WHAT YOU WILL DO ▸
Every line of the material below in which "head" shows up is to be located and copied.

[Opening DATASET EXCERPT section]

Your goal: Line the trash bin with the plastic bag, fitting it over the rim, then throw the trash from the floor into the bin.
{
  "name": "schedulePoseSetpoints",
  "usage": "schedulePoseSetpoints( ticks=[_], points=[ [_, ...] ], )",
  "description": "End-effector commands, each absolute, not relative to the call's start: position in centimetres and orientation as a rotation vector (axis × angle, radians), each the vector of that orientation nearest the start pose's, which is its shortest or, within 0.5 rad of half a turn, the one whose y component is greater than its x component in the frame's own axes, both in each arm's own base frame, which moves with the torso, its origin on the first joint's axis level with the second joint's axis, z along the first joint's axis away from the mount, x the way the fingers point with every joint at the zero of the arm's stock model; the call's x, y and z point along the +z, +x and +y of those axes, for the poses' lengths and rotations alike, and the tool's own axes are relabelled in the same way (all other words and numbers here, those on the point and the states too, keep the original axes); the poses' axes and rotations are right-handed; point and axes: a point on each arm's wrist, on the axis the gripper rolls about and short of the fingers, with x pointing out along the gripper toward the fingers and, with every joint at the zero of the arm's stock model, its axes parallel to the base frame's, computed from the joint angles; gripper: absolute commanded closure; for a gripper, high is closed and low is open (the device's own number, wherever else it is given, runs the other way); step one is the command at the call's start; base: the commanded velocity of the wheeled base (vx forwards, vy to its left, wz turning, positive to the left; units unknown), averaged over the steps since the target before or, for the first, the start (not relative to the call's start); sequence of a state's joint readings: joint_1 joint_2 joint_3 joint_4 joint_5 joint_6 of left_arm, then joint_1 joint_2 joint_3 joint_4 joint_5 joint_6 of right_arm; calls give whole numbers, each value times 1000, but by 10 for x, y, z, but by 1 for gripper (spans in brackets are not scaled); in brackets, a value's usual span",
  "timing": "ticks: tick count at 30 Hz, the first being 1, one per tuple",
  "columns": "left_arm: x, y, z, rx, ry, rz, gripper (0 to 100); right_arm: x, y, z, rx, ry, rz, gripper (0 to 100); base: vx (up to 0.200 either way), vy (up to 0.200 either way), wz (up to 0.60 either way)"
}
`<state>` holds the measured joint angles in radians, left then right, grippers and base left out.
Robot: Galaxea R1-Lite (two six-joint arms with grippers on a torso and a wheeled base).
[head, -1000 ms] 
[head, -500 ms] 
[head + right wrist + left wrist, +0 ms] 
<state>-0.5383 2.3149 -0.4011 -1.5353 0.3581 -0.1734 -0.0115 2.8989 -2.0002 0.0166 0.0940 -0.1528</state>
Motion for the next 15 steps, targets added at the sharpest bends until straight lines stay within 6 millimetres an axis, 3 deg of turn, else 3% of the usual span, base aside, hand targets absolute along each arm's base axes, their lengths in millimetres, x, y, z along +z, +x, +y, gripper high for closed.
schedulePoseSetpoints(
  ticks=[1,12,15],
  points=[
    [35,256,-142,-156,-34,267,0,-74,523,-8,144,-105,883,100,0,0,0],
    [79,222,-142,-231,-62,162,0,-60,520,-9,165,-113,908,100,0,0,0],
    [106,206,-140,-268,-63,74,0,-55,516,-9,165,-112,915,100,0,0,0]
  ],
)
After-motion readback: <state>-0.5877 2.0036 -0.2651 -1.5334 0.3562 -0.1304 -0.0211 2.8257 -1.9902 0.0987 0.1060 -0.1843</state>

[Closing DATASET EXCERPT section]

SOLUTION TO THIS TASK ▸
[head, -1000 ms] 
[head, -500 ms] 
[head + right wrist + left wrist, +0 ms] 

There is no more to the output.